As the winter sun climbs over a farm of mustard, pale orange bleeding into bright yellow, a line of 36 girls all dressed the same – T-shirts, sweatpants, crew cuts – emerges in a field open, rubbing sleep from their eyes. Under a tin shed, they are seated on their haunches, bent over stone mortars. For the next 20 minutes, they mash the raw almonds into a fine paste, straining a bottle of nut milk. They will need it to regain strength.
Established in 2017, Yudhveer Akhada is a residential wrestling academy for girls, run by a family of competitive female wrestlers in Sonipat, a semi-urban industrial city in Haryana, a northern Indian province bordering Delhi. Currently, it hosts 45 interns who, upon arrival, are typically between the ages of 10 and 15 and are expected to stay until their 20s, immersing themselves in the burgeoning community of struggling girls. Every student who enters the academy has the same goal: to win an Olympic medal for India.
“In India, we are surrounded by stories of violence against women,” said Prarthna Singh, the photographer of this story.
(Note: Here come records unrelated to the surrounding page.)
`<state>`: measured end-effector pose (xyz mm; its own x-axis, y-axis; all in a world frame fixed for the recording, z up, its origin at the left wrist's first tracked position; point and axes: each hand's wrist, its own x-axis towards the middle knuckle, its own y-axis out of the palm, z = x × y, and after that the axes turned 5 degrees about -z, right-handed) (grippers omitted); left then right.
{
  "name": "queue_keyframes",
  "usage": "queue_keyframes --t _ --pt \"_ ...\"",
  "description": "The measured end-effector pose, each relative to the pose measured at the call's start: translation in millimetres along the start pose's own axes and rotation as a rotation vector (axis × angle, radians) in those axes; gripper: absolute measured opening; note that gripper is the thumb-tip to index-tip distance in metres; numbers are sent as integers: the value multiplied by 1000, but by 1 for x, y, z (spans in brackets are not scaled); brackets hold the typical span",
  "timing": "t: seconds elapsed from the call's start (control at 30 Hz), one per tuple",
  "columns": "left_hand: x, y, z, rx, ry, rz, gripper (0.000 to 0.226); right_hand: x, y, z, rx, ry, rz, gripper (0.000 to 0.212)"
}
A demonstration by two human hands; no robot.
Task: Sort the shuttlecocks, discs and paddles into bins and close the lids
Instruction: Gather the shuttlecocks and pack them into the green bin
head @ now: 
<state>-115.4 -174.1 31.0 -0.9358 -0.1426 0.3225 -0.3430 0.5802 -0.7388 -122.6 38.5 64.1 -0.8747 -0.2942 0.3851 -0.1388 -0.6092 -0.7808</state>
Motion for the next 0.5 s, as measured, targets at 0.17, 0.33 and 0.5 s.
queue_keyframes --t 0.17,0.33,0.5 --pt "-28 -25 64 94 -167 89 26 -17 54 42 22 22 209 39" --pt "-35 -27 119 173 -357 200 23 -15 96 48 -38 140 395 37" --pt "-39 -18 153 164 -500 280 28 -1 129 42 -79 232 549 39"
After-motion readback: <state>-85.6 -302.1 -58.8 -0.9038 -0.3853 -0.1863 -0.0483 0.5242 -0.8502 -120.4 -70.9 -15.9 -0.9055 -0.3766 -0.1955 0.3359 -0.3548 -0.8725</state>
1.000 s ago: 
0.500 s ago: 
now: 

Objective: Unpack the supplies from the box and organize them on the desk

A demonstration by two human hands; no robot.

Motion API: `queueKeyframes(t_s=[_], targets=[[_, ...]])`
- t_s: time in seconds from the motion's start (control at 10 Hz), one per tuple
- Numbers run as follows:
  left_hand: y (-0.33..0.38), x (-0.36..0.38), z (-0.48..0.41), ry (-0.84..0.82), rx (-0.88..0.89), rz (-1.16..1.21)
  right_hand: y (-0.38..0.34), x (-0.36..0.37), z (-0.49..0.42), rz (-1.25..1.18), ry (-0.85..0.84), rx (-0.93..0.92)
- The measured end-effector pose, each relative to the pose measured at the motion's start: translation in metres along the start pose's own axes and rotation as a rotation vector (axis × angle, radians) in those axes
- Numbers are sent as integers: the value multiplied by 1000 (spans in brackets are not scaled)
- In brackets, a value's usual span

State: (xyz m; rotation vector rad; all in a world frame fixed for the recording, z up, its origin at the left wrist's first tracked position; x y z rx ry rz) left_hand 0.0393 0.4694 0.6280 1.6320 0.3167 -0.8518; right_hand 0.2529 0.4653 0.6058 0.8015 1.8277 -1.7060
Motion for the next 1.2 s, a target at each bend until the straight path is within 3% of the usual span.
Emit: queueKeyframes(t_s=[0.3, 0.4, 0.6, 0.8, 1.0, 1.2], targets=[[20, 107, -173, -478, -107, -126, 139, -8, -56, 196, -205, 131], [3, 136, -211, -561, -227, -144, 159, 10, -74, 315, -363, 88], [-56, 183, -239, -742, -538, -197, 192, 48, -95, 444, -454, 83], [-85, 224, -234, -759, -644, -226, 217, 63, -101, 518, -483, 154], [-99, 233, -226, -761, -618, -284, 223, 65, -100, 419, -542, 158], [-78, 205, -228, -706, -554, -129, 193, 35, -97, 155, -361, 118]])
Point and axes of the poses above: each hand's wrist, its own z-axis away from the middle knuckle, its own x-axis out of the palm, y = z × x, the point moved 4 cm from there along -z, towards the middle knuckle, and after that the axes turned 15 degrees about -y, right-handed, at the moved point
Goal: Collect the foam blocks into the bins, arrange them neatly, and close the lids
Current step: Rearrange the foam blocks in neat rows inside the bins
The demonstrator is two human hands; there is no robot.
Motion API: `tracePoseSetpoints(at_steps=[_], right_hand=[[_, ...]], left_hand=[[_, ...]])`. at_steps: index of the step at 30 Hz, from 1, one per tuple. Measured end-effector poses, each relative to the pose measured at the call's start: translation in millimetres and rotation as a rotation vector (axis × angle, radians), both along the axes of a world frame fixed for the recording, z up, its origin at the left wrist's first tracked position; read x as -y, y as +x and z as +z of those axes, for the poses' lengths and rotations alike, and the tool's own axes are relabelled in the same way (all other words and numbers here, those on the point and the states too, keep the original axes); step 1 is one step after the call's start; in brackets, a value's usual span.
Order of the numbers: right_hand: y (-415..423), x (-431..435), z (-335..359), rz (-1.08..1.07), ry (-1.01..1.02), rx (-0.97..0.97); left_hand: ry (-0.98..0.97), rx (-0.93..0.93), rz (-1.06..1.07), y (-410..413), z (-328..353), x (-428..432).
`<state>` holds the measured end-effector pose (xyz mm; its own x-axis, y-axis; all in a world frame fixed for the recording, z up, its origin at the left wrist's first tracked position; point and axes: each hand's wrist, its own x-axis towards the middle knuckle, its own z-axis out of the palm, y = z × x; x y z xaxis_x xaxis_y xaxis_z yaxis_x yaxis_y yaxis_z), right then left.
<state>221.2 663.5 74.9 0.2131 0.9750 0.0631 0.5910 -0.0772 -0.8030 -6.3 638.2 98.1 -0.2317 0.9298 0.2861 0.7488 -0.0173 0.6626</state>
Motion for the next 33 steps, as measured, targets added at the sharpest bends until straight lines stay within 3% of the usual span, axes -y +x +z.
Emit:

Yet the country has also seen increasing participation in women’s sports, such as wrestling. “Within these patriarchal constructions, we have these academies where young women carve out a place for themselves as sportswomen. It’s inspiring to see them put in the dedication and rigor needed to become one.
After the warm-up, their training varies. Cardio days can mean cross-country running or stair climbing. On sports days, they play handball or basketball. The muscle-building days are the most demanding of all: the girls have to drag wooden blocks across the field or pull themselves up several meters of gnarled ropes.
“If we hadn’t come here, our lives would have been very different,” said Siksha Kharb, above, a 16-year-old girl from a farming family in Sonipat. If she wasn’t struggling, she said, “I’d drop out of school to get married.”